§ **WHAT YOU SHOULD DO**
Quote the listing in full, exactly as given, minus any pictures.

*** Begin section ***

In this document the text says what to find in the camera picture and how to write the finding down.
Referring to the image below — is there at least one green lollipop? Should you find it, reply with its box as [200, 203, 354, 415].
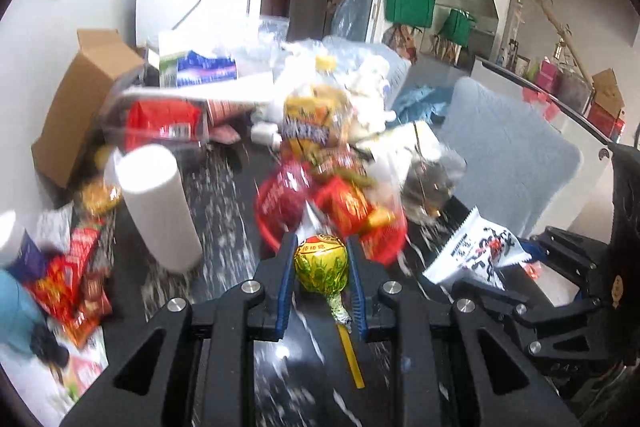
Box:
[293, 233, 366, 389]

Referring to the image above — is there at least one red gold snack packet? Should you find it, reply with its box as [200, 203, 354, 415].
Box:
[314, 176, 372, 237]

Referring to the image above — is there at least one clear zip plastic bag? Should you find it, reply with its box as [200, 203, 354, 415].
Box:
[367, 156, 402, 215]

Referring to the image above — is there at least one dark red snack bag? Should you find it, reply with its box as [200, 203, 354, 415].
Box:
[256, 160, 314, 239]

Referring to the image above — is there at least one yellow black snack bag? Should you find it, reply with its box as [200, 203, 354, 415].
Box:
[362, 206, 396, 233]

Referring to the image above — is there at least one brown cereal snack bag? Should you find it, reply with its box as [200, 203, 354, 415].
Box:
[309, 146, 376, 187]

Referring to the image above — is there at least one grey leaf pattern chair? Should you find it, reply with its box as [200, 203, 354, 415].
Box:
[436, 77, 582, 237]

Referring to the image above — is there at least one red plastic basket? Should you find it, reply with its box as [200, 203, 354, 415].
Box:
[252, 171, 409, 268]

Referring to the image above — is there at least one glass cup with tea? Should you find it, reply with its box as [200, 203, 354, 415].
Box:
[400, 145, 468, 225]

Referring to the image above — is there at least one red snack packets pile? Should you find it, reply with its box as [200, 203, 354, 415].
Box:
[26, 220, 112, 349]

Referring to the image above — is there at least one blue round humidifier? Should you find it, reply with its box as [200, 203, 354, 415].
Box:
[1, 270, 70, 369]

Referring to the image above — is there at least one yellow peanut snack bag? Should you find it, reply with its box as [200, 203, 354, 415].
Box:
[80, 179, 122, 217]

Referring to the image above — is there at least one iced tea bottle yellow cap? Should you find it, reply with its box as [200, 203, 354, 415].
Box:
[280, 55, 354, 160]

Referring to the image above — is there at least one white paper towel roll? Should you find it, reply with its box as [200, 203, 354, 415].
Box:
[104, 144, 203, 273]

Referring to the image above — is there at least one white lid blue jar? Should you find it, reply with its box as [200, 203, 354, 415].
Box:
[0, 210, 47, 284]

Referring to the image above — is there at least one cream cartoon water bottle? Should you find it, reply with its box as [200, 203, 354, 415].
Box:
[344, 55, 396, 141]

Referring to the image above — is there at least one clear plastic tray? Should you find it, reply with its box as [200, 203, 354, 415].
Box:
[99, 96, 208, 153]

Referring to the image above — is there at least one red bag in tray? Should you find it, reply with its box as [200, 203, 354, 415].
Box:
[125, 98, 202, 152]

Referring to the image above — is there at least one white foam board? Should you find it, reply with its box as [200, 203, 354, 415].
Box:
[118, 72, 273, 104]

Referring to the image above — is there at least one green tote bag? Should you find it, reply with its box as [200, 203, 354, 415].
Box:
[384, 0, 435, 28]
[439, 9, 476, 48]

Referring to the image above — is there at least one blue tissue pack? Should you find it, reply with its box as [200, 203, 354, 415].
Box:
[176, 51, 238, 88]

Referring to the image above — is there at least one brown cardboard box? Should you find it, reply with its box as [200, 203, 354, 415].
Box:
[32, 29, 144, 188]

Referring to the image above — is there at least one white mini fridge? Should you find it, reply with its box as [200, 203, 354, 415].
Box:
[134, 0, 266, 51]

*** End section ***

§ **THE ANSWER**
In this document the text says what to find in the camera picture and how to write the finding down.
Referring to the image below — is there at least one green lollipop? Should you find it, reply with its box as [200, 203, 354, 415].
Box:
[293, 233, 366, 389]

Referring to the image above — is there at least one red gold snack packet? Should you find it, reply with its box as [200, 203, 354, 415].
Box:
[314, 176, 372, 237]

Referring to the image above — is there at least one clear zip plastic bag? Should you find it, reply with its box as [200, 203, 354, 415].
Box:
[367, 156, 402, 215]

Referring to the image above — is there at least one dark red snack bag? Should you find it, reply with its box as [200, 203, 354, 415].
Box:
[256, 160, 314, 239]

Referring to the image above — is there at least one yellow black snack bag? Should you find it, reply with its box as [200, 203, 354, 415].
Box:
[362, 206, 396, 233]

Referring to the image above — is there at least one brown cereal snack bag? Should you find it, reply with its box as [200, 203, 354, 415].
Box:
[309, 146, 376, 187]

Referring to the image above — is there at least one grey leaf pattern chair? Should you find it, reply with its box as [200, 203, 354, 415].
Box:
[436, 77, 582, 237]

Referring to the image above — is there at least one red plastic basket? Should you find it, reply with its box as [200, 203, 354, 415].
Box:
[252, 171, 409, 268]

Referring to the image above — is there at least one glass cup with tea? Should you find it, reply with its box as [200, 203, 354, 415].
Box:
[400, 145, 468, 225]

Referring to the image above — is there at least one red snack packets pile? Should you find it, reply with its box as [200, 203, 354, 415].
Box:
[26, 220, 112, 349]

Referring to the image above — is there at least one blue round humidifier? Should you find it, reply with its box as [200, 203, 354, 415].
Box:
[1, 270, 70, 369]

Referring to the image above — is there at least one yellow peanut snack bag? Should you find it, reply with its box as [200, 203, 354, 415].
Box:
[80, 179, 122, 217]

Referring to the image above — is there at least one iced tea bottle yellow cap? Should you find it, reply with its box as [200, 203, 354, 415].
Box:
[280, 55, 354, 160]

Referring to the image above — is there at least one white paper towel roll? Should you find it, reply with its box as [200, 203, 354, 415].
Box:
[104, 144, 203, 273]

Referring to the image above — is there at least one white lid blue jar? Should you find it, reply with its box as [200, 203, 354, 415].
Box:
[0, 210, 47, 284]

Referring to the image above — is there at least one cream cartoon water bottle? Should you find it, reply with its box as [200, 203, 354, 415].
Box:
[344, 55, 396, 141]

Referring to the image above — is there at least one clear plastic tray? Should you find it, reply with its box as [200, 203, 354, 415].
Box:
[99, 96, 208, 153]

Referring to the image above — is there at least one red bag in tray? Should you find it, reply with its box as [200, 203, 354, 415].
Box:
[125, 98, 202, 152]

Referring to the image above — is there at least one white foam board? Should you find it, reply with its box as [200, 203, 354, 415].
Box:
[118, 72, 273, 104]

Referring to the image above — is there at least one green tote bag? Should you find it, reply with its box as [200, 203, 354, 415].
Box:
[384, 0, 435, 28]
[439, 9, 476, 48]

Referring to the image above — is there at least one blue tissue pack? Should you find it, reply with its box as [200, 203, 354, 415].
Box:
[176, 51, 238, 88]

Referring to the image above — is there at least one brown cardboard box? Should you find it, reply with its box as [200, 203, 354, 415].
Box:
[32, 29, 144, 188]

Referring to the image above — is there at least one white mini fridge? Should you find it, reply with its box as [200, 203, 354, 415].
Box:
[134, 0, 266, 51]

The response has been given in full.